INSTRUCTIONS TO FOLLOW: Look through the listing below and give the number of lines that hold "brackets". Say nothing more.

THE RECORDS:
+---+
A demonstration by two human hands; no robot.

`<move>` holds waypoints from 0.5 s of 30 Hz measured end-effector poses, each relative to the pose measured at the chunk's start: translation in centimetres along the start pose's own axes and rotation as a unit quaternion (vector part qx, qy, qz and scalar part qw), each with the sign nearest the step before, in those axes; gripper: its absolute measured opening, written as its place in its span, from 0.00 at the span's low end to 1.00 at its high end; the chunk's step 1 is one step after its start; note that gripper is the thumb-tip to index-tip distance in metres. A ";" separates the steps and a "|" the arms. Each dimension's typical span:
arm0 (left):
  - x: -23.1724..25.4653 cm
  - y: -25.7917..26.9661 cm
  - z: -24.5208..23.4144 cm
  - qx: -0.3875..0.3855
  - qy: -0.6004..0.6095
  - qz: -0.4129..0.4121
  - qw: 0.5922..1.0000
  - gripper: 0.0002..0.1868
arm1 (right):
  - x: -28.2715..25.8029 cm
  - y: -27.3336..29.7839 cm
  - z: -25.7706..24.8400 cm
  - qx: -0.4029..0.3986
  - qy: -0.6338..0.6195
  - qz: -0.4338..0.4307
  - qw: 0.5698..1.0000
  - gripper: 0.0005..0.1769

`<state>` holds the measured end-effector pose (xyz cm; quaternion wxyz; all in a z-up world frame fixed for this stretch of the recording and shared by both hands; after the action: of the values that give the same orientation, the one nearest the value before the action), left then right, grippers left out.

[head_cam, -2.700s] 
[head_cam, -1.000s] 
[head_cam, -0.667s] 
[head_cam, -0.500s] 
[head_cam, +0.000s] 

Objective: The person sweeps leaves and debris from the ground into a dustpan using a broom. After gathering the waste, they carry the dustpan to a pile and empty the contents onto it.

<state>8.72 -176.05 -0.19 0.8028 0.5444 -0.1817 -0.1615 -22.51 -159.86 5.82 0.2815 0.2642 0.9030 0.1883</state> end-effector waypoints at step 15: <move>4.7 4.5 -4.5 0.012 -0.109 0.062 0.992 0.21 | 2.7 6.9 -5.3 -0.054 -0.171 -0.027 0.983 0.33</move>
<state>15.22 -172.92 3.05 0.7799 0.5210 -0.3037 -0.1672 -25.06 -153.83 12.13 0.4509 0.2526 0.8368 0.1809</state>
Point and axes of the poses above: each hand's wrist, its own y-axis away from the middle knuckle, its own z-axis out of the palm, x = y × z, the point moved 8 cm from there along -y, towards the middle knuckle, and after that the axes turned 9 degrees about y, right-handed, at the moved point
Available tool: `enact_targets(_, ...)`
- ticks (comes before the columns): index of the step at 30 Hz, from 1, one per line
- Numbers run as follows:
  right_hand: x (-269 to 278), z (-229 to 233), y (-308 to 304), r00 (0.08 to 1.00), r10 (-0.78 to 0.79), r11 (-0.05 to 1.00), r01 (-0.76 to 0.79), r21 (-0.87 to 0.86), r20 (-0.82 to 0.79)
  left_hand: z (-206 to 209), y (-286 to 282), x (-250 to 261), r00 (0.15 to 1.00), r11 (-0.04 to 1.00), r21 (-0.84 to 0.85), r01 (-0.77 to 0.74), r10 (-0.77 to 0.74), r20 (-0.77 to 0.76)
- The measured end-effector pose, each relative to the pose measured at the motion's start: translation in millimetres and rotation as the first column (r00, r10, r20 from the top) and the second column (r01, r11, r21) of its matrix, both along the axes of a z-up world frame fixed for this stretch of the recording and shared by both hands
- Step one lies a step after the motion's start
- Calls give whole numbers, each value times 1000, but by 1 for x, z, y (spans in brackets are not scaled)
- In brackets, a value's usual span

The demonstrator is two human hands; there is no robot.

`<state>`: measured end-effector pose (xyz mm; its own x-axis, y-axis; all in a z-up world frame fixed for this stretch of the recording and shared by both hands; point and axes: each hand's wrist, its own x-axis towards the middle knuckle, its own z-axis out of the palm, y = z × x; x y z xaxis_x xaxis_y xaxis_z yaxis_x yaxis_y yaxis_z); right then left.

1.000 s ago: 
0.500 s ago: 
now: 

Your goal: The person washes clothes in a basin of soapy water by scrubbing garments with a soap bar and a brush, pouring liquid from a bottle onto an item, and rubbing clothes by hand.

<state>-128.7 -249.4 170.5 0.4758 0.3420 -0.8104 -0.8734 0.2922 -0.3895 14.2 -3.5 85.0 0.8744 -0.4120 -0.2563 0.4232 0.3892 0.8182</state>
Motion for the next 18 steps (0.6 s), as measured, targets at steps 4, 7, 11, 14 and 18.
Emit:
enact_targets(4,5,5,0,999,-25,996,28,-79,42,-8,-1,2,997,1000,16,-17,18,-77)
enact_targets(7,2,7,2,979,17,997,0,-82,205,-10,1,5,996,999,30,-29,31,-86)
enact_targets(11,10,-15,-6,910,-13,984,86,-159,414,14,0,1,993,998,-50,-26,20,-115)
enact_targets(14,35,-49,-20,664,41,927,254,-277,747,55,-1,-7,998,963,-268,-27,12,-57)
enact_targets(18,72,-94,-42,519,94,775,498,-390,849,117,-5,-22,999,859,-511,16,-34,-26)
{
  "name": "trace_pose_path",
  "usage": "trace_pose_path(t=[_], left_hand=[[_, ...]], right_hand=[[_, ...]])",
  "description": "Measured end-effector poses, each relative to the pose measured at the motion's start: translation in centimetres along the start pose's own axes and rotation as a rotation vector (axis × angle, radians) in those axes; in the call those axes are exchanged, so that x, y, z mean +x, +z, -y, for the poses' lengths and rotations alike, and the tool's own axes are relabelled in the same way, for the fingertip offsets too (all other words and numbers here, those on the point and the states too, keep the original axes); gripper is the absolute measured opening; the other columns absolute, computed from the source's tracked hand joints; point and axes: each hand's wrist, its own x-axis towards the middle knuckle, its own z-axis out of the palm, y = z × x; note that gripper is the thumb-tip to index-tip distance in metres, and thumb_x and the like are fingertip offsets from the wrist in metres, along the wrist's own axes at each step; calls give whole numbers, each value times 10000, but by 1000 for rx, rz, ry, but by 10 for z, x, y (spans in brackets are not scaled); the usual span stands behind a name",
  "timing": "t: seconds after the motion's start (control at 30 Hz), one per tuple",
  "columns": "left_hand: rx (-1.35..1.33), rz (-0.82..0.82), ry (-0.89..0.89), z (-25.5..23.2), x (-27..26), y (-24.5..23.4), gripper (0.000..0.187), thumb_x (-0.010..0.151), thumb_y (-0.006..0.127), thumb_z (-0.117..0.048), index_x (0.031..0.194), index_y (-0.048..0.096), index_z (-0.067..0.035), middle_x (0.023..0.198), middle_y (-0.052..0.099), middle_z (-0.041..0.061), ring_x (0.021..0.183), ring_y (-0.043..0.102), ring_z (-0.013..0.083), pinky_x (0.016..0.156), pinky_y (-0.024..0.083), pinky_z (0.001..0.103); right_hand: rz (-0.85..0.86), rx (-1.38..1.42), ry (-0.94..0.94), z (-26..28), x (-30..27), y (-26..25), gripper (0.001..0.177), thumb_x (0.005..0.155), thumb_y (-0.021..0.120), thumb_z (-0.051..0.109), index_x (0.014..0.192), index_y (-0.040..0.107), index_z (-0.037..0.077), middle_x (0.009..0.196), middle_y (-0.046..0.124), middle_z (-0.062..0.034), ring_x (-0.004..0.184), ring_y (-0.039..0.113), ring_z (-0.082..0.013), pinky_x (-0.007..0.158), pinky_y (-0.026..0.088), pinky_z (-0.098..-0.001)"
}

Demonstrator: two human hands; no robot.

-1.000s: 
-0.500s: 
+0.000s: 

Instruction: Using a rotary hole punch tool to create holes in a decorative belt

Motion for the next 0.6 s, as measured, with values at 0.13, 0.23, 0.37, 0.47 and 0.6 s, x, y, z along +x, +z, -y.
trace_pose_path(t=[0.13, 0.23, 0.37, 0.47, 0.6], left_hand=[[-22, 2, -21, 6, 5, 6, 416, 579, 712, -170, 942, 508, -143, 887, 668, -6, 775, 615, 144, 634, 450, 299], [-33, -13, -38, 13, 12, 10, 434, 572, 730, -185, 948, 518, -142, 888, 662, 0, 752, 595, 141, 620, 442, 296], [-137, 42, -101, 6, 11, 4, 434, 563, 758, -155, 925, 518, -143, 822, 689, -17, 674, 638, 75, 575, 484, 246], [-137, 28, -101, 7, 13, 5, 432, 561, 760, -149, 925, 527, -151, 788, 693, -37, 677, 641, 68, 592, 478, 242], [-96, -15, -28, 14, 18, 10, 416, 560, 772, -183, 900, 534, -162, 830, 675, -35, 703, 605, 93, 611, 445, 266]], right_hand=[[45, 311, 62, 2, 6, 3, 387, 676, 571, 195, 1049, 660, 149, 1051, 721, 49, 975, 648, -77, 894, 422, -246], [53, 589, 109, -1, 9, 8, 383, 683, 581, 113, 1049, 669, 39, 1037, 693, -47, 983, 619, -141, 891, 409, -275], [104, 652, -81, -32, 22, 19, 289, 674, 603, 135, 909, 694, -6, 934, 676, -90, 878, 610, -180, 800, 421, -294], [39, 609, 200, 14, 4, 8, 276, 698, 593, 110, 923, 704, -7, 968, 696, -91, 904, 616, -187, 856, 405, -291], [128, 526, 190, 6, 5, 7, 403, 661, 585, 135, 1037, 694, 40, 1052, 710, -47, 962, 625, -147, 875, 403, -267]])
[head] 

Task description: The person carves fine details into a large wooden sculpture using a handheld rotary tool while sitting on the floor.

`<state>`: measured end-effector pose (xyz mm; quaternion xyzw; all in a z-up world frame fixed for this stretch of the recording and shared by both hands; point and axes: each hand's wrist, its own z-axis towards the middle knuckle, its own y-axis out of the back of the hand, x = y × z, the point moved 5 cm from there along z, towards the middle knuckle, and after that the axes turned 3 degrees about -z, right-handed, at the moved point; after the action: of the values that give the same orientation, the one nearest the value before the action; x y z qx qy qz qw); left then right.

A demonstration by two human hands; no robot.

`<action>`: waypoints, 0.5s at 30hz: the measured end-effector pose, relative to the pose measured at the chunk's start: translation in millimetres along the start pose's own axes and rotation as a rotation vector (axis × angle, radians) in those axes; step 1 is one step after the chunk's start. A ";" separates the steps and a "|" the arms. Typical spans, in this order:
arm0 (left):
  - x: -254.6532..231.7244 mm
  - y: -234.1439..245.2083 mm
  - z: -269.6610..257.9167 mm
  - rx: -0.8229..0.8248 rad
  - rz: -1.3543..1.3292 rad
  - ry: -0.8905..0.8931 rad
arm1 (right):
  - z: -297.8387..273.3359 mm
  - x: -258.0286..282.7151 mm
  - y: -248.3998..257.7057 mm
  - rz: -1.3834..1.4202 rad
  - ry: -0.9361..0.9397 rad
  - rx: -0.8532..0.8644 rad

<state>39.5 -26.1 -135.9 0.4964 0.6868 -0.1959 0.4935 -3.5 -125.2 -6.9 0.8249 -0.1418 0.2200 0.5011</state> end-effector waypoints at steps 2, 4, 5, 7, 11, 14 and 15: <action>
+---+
ANSWER TO THE PROBLEM: 3